Elle plongea sa plume dans l'encrier et inscrivit le mot « plage ». Des coquillages enluminèrent la page. Amusée, elle trempa de nouveau sa plume dans l'encrier et écrivit le mot « soleil ». Une multitude de parasols multicolores parsemèrent la plage.
C'était amusant. Elle allait tenter, avec un simple mot de mettre le décor en mouvement, elle écrivit le mot « vent ». Aussitôt les parasols se couchèrent ou prirent la poudre d'escampette. Des petits bonhommes en maillots de bain s'agitèrent en tous sens pour les rattraper, ils enfilèrent des tee-shirts, emplirent leurs sacs de plage de toutes les affaires éparses autour d'eux et rappelèrent leurs enfants. Le vent qu'elle avait écrit soufflait fort.

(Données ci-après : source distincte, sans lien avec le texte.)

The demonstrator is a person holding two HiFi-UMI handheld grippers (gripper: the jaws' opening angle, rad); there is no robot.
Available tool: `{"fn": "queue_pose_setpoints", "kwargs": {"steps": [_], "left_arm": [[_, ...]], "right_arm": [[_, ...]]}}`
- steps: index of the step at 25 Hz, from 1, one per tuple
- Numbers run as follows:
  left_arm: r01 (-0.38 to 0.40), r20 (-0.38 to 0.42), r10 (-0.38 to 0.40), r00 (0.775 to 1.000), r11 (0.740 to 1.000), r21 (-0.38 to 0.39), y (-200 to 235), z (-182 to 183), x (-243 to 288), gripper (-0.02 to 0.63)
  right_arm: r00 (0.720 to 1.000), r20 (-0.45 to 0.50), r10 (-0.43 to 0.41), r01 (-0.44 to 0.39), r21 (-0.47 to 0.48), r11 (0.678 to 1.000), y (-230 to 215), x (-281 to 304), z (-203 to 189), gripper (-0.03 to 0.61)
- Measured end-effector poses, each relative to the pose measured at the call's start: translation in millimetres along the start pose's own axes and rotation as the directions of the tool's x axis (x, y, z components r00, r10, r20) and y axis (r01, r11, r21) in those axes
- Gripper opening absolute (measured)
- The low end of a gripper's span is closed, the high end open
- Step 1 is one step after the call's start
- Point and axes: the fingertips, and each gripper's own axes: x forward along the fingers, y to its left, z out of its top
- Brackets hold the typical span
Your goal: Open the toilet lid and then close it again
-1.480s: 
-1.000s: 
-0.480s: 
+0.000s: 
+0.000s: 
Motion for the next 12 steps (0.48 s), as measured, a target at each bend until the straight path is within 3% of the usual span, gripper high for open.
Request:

Elle ne voyait plus le temps passer, sa caméra intérieure bifurquait jusqu'à la promenade qui surplombait la grève, des Bigoudènes d'un âge respectable retenaient leurs coiffes à grand peine.
Pourquoi ne pas continuer sur cette voie ? Elle inscrivit le mot « tempête », de la houle se forma dans le port faisant dangereusement danser les bateaux qui tiraient sur leurs amarres.
Elle s'amusait beaucoup. Poussant plus loin dans le scénario catastrophe, elle inscrivit « chalutier ».
Elle se trouva immédiatement au milieu des marins. Ils étaient vêtus de cirés jaunes et de bottes. Ils l'aidèrent à enfiler le même uniforme. Elle recevait des paquets de mer et tentait tant bien que mal de conserver son équilibre sur le pont de ce bateau qui roulait d'un bord sur l'autre, tandis que le capitaine maniait la barre au mieux pour négocier les vagues. C'était pénible, elle avait froid, alors sur le cahier elle écrivit « calme ».
Aussitôt la mer se calma, le soleil réapparut et elle fut miraculeusement transportée sur un chemin de campagne. Le décor était bucolique, les oiseaux pépiaient, se répondant à l'envie, des vaches placides la regardaient passer en ruminant consciencieusement, un petit ruisseau chantait. Elle longea un moment le cours d'eau, elle était envahie d'une grande paix. Mais le sujet s'épuisait, elle écrivit « ville ».
Une place se dessina, au milieu une fontaine, autour des maisons à colombages, des rues pavées, des boutiques. Des passants pressés et d'autres musardant. Sur le dessin le soleil brillait toujours, alors elle inscrivit « été ».
Les gens sur la place changèrent d'allure, se parèrent de robes légères, de bermudas, de sandales et de lunettes de soleil. Des enfants s'éclaboussaient avec l'eau de la fontaine pendant que leurs grand- parents se reposaient sur des bancs à l'ombre des tilleuls.
Cette place lui rappelait celle où elle avait passé son enfance. Mais ensuite elle avait grandi. Sa plume traça « boite de nuit », elle se retrouva dans un lieu plutôt sombre et bruyant : musique disco, lumières psychédéliques, boissons colorées dans lesquelles des glaçons tintaient contre le verre. Lumière noire intermittente. Des garçons la serraient de près qu'elle repoussait autant qu'elle le pouvait. Soudain elle se sentit épuisée, alors elle écrivit « maison » et se retrouva dans sa réalité, dans son salon douillet. Sur le bureau, un cahier avec des mots sans suite. Elle sourit.